Print out each entry below exactly; do not carry over any image.

-- GIVEN DATA follows --

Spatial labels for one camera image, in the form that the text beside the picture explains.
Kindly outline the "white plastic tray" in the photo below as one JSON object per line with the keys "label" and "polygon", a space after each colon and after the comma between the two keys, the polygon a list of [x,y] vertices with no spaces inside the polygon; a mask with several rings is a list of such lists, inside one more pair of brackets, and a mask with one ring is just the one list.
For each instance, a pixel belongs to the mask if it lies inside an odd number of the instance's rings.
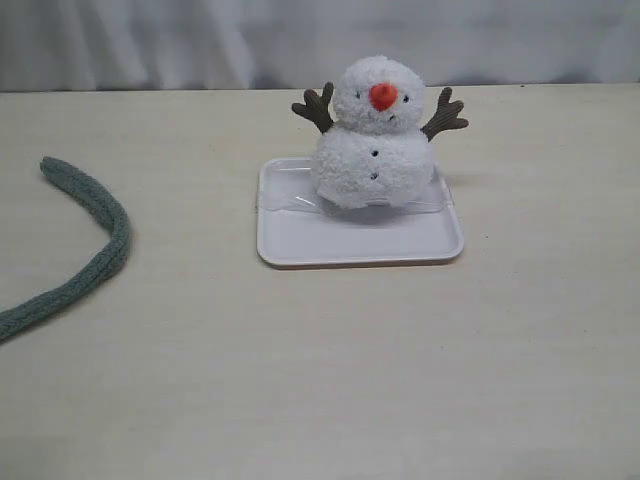
{"label": "white plastic tray", "polygon": [[435,172],[404,208],[339,210],[315,194],[306,157],[276,158],[259,174],[257,252],[275,268],[448,263],[465,239],[450,189]]}

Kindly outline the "white plush snowman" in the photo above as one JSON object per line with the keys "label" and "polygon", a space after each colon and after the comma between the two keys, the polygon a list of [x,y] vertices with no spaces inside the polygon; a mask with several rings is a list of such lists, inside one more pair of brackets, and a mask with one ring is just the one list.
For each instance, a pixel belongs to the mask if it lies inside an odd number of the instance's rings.
{"label": "white plush snowman", "polygon": [[291,110],[320,133],[310,156],[317,195],[345,210],[416,202],[436,172],[432,141],[469,125],[449,87],[424,119],[425,93],[416,72],[384,55],[356,60],[320,92],[305,90]]}

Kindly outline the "green knitted scarf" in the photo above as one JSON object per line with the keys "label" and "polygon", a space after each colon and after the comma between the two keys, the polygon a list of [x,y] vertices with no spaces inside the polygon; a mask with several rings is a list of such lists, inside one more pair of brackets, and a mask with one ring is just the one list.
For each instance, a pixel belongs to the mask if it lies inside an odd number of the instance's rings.
{"label": "green knitted scarf", "polygon": [[50,156],[39,164],[45,179],[83,207],[107,232],[109,241],[60,286],[1,312],[1,341],[6,342],[84,299],[118,274],[128,260],[133,231],[122,204],[95,178]]}

-- GIVEN DATA concluded --

▶ SOLUTION FOR THIS PROBLEM:
Spatial labels for one camera image, in the form that the text beside the picture explains.
Kindly outline the "white plastic tray" in the photo below as one JSON object per line with the keys "label" and "polygon", a space after each colon and after the comma between the two keys, the polygon a list of [x,y] vertices with no spaces inside the polygon; a mask with several rings is a list of such lists, inside one more pair of brackets, and a mask with one ring is just the one list.
For each instance, a pixel belongs to the mask if it lies inside an odd number of the instance's rings.
{"label": "white plastic tray", "polygon": [[435,172],[404,208],[339,210],[315,194],[306,157],[276,158],[259,174],[257,252],[275,268],[448,263],[465,239],[450,189]]}

Kindly outline the "white plush snowman" in the photo above as one JSON object per line with the keys "label" and "polygon", a space after each colon and after the comma between the two keys, the polygon a list of [x,y] vertices with no spaces inside the polygon; a mask with several rings is a list of such lists, inside one more pair of brackets, and a mask with one ring is just the one list.
For each instance, a pixel belongs to the mask if it lies inside an odd number of the instance's rings.
{"label": "white plush snowman", "polygon": [[291,110],[320,133],[310,156],[317,195],[345,210],[416,202],[436,172],[432,141],[469,125],[449,87],[424,119],[425,93],[416,72],[384,55],[356,60],[320,92],[305,90]]}

Kindly outline the "green knitted scarf" in the photo above as one JSON object per line with the keys "label" and "polygon", a space after each colon and after the comma between the two keys, the polygon a list of [x,y] vertices with no spaces inside the polygon; a mask with several rings is a list of such lists, inside one more pair of brackets, and a mask with one ring is just the one list.
For each instance, a pixel belongs to the mask if it lies inside an odd number of the instance's rings.
{"label": "green knitted scarf", "polygon": [[50,156],[39,164],[45,179],[83,207],[107,232],[109,241],[60,286],[1,312],[1,341],[6,342],[84,299],[118,274],[128,260],[133,231],[122,204],[95,178]]}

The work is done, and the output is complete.